─── INFORMATION SUPPLIED ───

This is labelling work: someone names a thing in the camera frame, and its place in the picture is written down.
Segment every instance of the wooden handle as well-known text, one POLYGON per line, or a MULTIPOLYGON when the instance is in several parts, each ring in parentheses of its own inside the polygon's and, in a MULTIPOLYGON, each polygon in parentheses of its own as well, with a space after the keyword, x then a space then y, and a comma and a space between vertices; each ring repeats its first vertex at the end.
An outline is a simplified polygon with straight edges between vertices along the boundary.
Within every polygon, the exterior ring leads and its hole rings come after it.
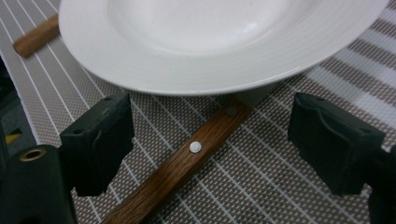
POLYGON ((120 204, 103 224, 141 223, 147 221, 207 160, 223 145, 251 108, 233 99, 205 123, 180 149, 170 156, 151 176, 120 204), (192 142, 202 149, 190 152, 192 142))
POLYGON ((55 15, 18 39, 14 43, 14 49, 23 58, 27 58, 59 34, 58 15, 55 15))

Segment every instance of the woven mat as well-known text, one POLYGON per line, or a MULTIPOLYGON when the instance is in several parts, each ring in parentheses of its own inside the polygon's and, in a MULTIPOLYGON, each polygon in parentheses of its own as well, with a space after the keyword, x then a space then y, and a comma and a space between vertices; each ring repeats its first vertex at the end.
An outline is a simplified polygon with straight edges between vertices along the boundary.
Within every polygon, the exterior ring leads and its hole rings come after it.
MULTIPOLYGON (((81 67, 59 37, 30 59, 12 42, 57 12, 59 0, 0 0, 0 50, 39 144, 104 96, 123 91, 81 67)), ((359 39, 308 72, 281 82, 200 173, 152 222, 367 223, 370 189, 332 196, 287 141, 293 94, 326 98, 396 143, 396 0, 359 39)), ((131 91, 136 138, 107 194, 78 198, 79 223, 98 223, 230 96, 163 97, 131 91)))

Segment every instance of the black plastic part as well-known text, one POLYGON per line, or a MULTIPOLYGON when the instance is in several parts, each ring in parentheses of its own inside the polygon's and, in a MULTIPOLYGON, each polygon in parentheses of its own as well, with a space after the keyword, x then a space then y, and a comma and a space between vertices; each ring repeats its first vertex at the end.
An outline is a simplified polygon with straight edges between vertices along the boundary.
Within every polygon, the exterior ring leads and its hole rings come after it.
POLYGON ((340 107, 314 95, 296 93, 289 140, 333 194, 359 194, 364 165, 382 153, 385 134, 340 107))
POLYGON ((122 159, 133 148, 134 124, 128 93, 104 98, 61 133, 61 160, 68 188, 78 196, 106 191, 122 159))
POLYGON ((8 150, 5 142, 6 136, 3 132, 1 117, 0 117, 0 190, 2 188, 3 180, 6 174, 6 165, 8 161, 8 150))
POLYGON ((0 194, 0 223, 77 223, 58 149, 29 147, 10 158, 0 194))
POLYGON ((365 164, 367 183, 373 188, 369 199, 372 224, 396 224, 396 146, 365 164))

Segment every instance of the brass grommet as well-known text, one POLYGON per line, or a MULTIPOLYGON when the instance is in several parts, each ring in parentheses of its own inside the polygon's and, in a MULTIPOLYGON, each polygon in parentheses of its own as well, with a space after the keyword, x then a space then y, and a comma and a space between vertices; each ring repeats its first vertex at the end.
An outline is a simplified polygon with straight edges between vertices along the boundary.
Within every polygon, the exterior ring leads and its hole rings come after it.
POLYGON ((35 161, 46 154, 45 149, 35 148, 30 151, 23 153, 20 157, 21 161, 35 161))

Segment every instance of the metal rivet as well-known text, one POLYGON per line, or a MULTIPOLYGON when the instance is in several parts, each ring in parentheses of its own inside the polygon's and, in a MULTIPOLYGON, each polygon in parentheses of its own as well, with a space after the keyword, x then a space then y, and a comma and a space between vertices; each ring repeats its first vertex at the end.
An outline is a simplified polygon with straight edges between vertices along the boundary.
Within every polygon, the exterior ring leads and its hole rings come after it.
POLYGON ((199 142, 193 142, 190 144, 190 152, 192 153, 198 153, 199 151, 201 151, 201 143, 199 142))
POLYGON ((227 108, 227 115, 228 116, 235 116, 237 114, 238 110, 235 108, 235 106, 229 106, 227 108))

───

# [ASSIGNMENT]
Please retype every record exactly, leaving the pictures out.

# [EXPECTED ANSWER]
This is labelling work: someone names a thing in the camera frame, and its place in the picture is written down.
Segment every instance of the wooden handle as well-known text, one POLYGON per line, or a MULTIPOLYGON when the instance is in several parts, each ring in parentheses of its own inside the polygon's and, in a MULTIPOLYGON, each polygon in parentheses of its own as well, with a space after the keyword, x then a space then y, and a comma and a space between vertices; each ring repeats its first vertex at the end.
An outline is a simplified polygon with straight edges between vertices along the boundary.
Within every polygon, the exterior ring leads and its hole rings come after it.
POLYGON ((120 204, 103 224, 141 223, 147 221, 207 160, 223 145, 251 108, 233 99, 205 123, 180 149, 170 156, 151 176, 120 204), (192 142, 202 149, 190 152, 192 142))
POLYGON ((55 15, 18 39, 14 43, 14 49, 23 58, 27 58, 59 34, 58 15, 55 15))

Segment every instance of the woven mat as well-known text, one POLYGON per line, or a MULTIPOLYGON when the instance is in several parts, each ring in parentheses of its own inside the polygon's and, in a MULTIPOLYGON, each polygon in parentheses of its own as well, with a space after the keyword, x then a space then y, and a comma and a space between vertices; each ring repeats its first vertex at the end.
An outline is a simplified polygon with straight edges between vertices along the boundary.
Within every polygon, the exterior ring leads and its hole rings come after it.
MULTIPOLYGON (((81 67, 59 37, 30 59, 12 42, 57 12, 59 0, 0 0, 0 50, 39 144, 104 96, 123 91, 81 67)), ((359 39, 308 72, 281 82, 200 173, 152 222, 367 223, 370 189, 332 196, 287 141, 293 94, 326 98, 396 143, 396 0, 359 39)), ((131 91, 136 138, 107 194, 78 198, 79 223, 98 223, 230 96, 163 97, 131 91)))

Segment every instance of the black plastic part as well-known text, one POLYGON per line, or a MULTIPOLYGON when the instance is in several parts, each ring in parentheses of its own inside the polygon's and, in a MULTIPOLYGON, each polygon in parentheses of its own as well, with a space after the keyword, x then a space then y, and a comma and a space between vertices; each ring repeats its first vertex at the end.
An outline is a simplified polygon with straight edges between vertices along the boundary.
Within every polygon, the exterior ring leads and its hole rings come after it.
POLYGON ((340 107, 314 95, 296 93, 289 140, 333 194, 359 194, 364 165, 382 153, 385 134, 340 107))
POLYGON ((122 159, 133 148, 134 124, 128 93, 104 98, 61 133, 61 160, 68 188, 78 196, 106 191, 122 159))
POLYGON ((8 150, 5 142, 6 136, 3 132, 1 117, 0 117, 0 190, 2 188, 3 180, 6 174, 6 165, 8 161, 8 150))
POLYGON ((0 194, 0 223, 77 223, 58 149, 29 147, 10 158, 0 194))
POLYGON ((365 164, 367 183, 373 188, 369 199, 372 224, 396 224, 396 146, 365 164))

Segment every instance of the brass grommet as well-known text, one POLYGON per line, or a MULTIPOLYGON when the instance is in several parts, each ring in parentheses of its own inside the polygon's and, in a MULTIPOLYGON, each polygon in parentheses of its own as well, with a space after the keyword, x then a space then y, and a comma and a space between vertices; each ring repeats its first vertex at the end.
An outline is a simplified polygon with straight edges between vertices along the boundary.
Within every polygon, the exterior ring leads and its hole rings come after it.
POLYGON ((35 161, 46 154, 45 149, 35 148, 30 151, 23 153, 20 157, 21 161, 35 161))

Segment every instance of the metal rivet as well-known text, one POLYGON per line, or a MULTIPOLYGON when the instance is in several parts, each ring in parentheses of its own inside the polygon's and, in a MULTIPOLYGON, each polygon in parentheses of its own as well, with a space after the keyword, x then a space then y, and a comma and a space between vertices; each ring repeats its first vertex at the end.
An outline is a simplified polygon with straight edges between vertices along the boundary.
Within every polygon, the exterior ring leads and its hole rings come after it.
POLYGON ((199 142, 193 142, 190 144, 190 152, 192 153, 198 153, 199 151, 201 151, 201 143, 199 142))
POLYGON ((227 108, 227 115, 228 116, 235 116, 237 114, 238 110, 235 108, 235 106, 229 106, 227 108))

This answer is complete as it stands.